William Casey was a Wall Street Attorney and a tax shelter specialist. He published several books on getting rich. He had been an OSS officer during WWII.
Casey founded the National Security Information Center (NSIC), close to the Center for Strategic and International Studies(CSIS). These were tied to the CIA and to the Heritage Foundation.
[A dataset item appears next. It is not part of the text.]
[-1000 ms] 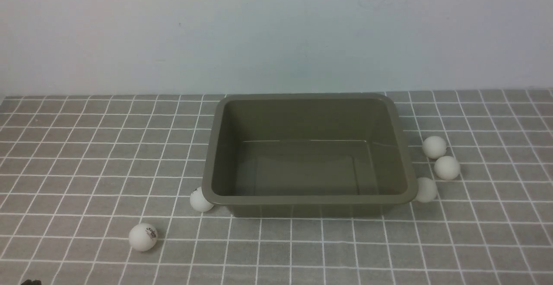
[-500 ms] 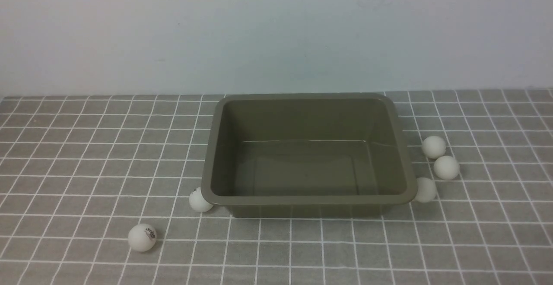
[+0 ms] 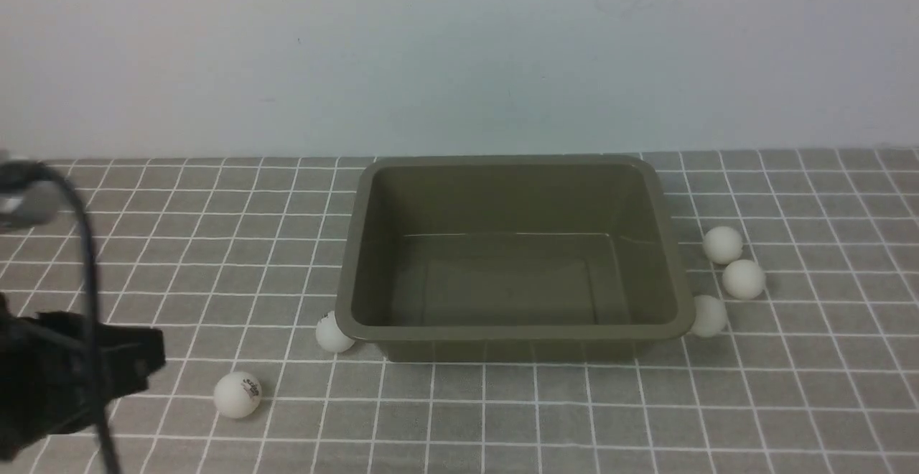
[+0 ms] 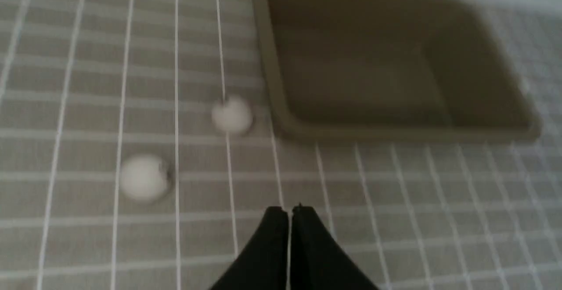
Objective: Put the table tennis balls into the box on the grey coffee tablecloth.
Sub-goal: 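Reach for and grasp a ping pong ball on the table beside the basket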
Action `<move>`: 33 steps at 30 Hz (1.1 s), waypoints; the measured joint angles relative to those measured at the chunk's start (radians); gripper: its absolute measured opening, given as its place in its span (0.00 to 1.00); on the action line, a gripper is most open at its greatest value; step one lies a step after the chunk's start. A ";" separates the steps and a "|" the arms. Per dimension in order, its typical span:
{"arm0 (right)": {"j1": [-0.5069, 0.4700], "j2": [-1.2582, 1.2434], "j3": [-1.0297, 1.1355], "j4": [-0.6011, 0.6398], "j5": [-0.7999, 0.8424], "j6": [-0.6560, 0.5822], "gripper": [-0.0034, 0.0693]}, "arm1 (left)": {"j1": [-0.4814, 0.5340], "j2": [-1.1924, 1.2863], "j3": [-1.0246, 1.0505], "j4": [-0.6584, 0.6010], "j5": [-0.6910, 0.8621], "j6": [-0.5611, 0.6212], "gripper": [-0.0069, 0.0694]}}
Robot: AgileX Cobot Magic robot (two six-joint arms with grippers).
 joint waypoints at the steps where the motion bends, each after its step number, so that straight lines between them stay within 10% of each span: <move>1: 0.000 0.000 0.000 0.010 -0.005 -0.003 0.03 | 0.000 0.102 -0.008 0.005 0.018 0.036 0.08; 7: 0.000 0.008 -0.148 -0.041 0.203 -0.092 0.03 | -0.001 0.352 -0.011 0.057 -0.031 0.120 0.08; 17: 0.000 0.606 -0.929 -0.317 1.077 -0.334 0.03 | -0.001 0.669 -0.085 0.144 -0.242 0.214 0.22; 26: 0.000 0.769 -1.012 -0.357 1.146 -0.343 0.03 | -0.001 0.868 -0.173 0.108 -0.254 0.219 0.81; 33: 0.000 0.772 -1.014 -0.360 1.137 -0.343 0.03 | -0.001 0.956 -0.179 0.103 -0.252 0.219 0.69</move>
Since this was during the Kennedy and early Viet Nam years it seen aas a reaction to Nixon’s defeat and Kennedy’s foreign policy around Cuba and Viet Nam. These policies were counter to Casey’s world view.
1971 Nixon Era
In 1961 John B Connally after spending a decade as private counsel for independent oil operators, Sid Richardson and Perry Richardson Bass, became Kennedy’s Secretary of the Navy. He served as the Governor of Texas 1962-1969 when he became a partner in Vinson, Elkins, Searls, Connally and Smith based in Houston. Vinson-Elkins had numerous middle eastern clients. During the early 70’s H K Beebe and Texas’soon-to-be scandal-ridden ex-Lt Governor Ben Barnes developed a complex business association involving a number of Savings and Loan association.
Connally formed the Business Roundtable. It was his idea to organize corporate CEO’s outside of a political party’s control. He began to organize the economic strangulation of Chile based upon the corporate power of the Business Roundtable. The First City National Bank of Houston was affected by and feared the new economic policies of Chile. First City NB through its relation to Connally’s law firm supported his efforts.
Connally served as the Secretary of the Treasury and a member of the President Nixon’s Foreign Intelligence Advisory Board (PFIAB). He was soon run out of Treasury due to a monetary scandal and was moved to Under-secretary of State for Monetary Policy and the Export-Import Bank from where he continued to increase the economic blockade of Chile.
Casey was nominated by Nixon to the SEC chair. The nomination hearings focused upon an alleged illegal sale of Advanced Devices Inc stock in 1961-1962 which was unregistered by the SEC. A lawsuit charged Casey and described him as in control of ADI. The suit was settled in 1964 with Casey denying he had control of ADI.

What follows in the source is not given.